*Exercise prompt*
Present exactly, and only, the lines running from the line that contains "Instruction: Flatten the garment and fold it" through the end of the entries below.

[Data extracted from a collection]
· · · ·

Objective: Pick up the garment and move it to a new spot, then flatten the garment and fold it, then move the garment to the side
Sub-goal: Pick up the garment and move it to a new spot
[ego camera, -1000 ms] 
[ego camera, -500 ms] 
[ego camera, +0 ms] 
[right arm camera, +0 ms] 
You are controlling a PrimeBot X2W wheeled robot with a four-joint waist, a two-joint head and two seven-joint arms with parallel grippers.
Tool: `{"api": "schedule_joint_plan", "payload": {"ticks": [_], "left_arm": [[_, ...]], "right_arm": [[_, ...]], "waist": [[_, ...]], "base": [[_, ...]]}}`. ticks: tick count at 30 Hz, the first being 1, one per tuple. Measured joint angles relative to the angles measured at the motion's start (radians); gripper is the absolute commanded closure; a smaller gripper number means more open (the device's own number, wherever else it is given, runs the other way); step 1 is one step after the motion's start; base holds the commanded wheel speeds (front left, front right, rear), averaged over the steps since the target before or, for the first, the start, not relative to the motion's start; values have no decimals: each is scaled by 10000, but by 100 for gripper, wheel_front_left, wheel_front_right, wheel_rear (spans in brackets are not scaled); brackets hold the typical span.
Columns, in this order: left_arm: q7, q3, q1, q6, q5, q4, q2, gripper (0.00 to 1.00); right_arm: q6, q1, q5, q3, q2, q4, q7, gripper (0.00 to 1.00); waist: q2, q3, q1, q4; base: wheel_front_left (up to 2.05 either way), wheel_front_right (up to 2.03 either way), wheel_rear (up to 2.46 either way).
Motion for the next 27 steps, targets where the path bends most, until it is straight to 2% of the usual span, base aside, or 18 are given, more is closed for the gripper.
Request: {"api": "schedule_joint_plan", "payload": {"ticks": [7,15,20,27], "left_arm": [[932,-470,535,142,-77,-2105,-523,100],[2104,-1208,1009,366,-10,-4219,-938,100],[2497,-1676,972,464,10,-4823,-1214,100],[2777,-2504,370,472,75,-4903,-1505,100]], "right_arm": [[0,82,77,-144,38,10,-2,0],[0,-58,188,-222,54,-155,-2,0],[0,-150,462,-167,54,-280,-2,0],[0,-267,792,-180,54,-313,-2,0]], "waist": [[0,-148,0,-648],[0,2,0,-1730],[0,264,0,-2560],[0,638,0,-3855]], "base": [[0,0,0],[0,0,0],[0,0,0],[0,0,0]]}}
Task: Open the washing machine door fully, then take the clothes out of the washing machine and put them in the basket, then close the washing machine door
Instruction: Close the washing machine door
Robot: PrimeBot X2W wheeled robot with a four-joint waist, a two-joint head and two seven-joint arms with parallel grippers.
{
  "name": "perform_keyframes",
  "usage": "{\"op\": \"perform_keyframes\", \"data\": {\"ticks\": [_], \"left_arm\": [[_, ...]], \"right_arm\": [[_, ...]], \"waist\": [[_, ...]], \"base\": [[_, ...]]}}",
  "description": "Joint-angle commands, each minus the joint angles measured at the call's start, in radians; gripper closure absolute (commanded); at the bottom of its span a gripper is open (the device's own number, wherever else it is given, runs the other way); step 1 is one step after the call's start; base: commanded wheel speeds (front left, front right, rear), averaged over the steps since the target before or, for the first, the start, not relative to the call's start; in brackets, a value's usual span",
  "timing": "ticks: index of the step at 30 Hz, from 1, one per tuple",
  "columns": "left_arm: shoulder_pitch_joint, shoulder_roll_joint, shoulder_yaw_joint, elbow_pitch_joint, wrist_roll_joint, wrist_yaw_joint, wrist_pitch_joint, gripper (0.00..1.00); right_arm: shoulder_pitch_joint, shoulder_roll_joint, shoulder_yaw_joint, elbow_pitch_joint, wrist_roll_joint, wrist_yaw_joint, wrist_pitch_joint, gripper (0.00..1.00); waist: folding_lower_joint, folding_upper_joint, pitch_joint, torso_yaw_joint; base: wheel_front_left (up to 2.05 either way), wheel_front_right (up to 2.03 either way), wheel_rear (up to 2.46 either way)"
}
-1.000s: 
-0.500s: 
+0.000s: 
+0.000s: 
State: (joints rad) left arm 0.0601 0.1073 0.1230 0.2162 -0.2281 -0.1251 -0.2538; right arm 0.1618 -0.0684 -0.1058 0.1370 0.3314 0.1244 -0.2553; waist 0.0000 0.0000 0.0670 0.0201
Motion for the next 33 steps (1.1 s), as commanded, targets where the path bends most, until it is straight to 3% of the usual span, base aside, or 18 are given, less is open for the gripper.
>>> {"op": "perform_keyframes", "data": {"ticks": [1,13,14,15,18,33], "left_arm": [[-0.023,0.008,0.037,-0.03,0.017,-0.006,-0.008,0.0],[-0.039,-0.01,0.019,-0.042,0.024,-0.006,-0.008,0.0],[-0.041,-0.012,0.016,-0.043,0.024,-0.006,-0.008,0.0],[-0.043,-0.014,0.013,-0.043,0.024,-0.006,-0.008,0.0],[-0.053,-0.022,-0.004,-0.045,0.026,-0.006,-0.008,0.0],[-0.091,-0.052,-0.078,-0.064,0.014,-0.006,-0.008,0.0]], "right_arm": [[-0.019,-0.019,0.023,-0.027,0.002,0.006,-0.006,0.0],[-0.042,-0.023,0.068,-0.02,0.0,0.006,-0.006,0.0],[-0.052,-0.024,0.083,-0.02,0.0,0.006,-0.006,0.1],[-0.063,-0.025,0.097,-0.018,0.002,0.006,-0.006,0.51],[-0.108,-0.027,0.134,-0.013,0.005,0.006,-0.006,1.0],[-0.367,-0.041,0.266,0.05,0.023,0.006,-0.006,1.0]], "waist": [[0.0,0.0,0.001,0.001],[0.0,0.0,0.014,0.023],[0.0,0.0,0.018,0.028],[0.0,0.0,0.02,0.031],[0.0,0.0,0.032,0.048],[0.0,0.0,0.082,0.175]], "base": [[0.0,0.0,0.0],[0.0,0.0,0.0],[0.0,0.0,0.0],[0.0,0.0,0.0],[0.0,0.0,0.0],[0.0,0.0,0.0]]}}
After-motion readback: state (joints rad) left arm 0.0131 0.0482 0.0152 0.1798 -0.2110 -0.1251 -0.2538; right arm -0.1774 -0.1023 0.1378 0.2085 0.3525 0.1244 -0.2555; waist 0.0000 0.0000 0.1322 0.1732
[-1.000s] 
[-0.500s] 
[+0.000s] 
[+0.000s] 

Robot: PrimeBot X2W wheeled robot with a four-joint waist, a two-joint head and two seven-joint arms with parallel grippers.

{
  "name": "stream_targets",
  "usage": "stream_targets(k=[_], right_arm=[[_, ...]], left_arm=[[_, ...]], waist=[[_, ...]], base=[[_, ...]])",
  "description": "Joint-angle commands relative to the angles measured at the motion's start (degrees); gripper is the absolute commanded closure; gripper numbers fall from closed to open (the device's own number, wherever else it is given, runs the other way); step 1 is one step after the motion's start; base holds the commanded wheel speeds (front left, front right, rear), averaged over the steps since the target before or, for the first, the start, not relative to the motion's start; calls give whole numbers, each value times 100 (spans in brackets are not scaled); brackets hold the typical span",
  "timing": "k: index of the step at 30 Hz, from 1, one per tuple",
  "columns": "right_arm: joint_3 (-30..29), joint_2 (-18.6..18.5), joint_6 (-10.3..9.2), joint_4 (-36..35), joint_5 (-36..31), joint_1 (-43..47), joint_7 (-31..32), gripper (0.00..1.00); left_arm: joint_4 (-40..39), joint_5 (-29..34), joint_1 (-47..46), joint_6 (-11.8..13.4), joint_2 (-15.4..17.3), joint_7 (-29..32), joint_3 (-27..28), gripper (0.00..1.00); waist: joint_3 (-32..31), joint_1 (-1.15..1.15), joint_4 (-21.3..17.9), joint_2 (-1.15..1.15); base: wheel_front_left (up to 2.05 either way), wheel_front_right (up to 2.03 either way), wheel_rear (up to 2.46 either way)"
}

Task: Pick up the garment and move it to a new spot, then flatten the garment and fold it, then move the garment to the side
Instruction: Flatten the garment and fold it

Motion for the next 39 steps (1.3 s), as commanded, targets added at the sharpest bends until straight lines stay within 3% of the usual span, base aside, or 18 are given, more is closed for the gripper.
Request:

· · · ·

*Written reply*
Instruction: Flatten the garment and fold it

Motion for the next 39 steps (1.3 s), as commanded, targets added at the sharpest bends until straight lines stay within 3% of the usual span, base aside, or 18 are given, more is closed for the gripper.
Request:

Work on this exercise is now complete.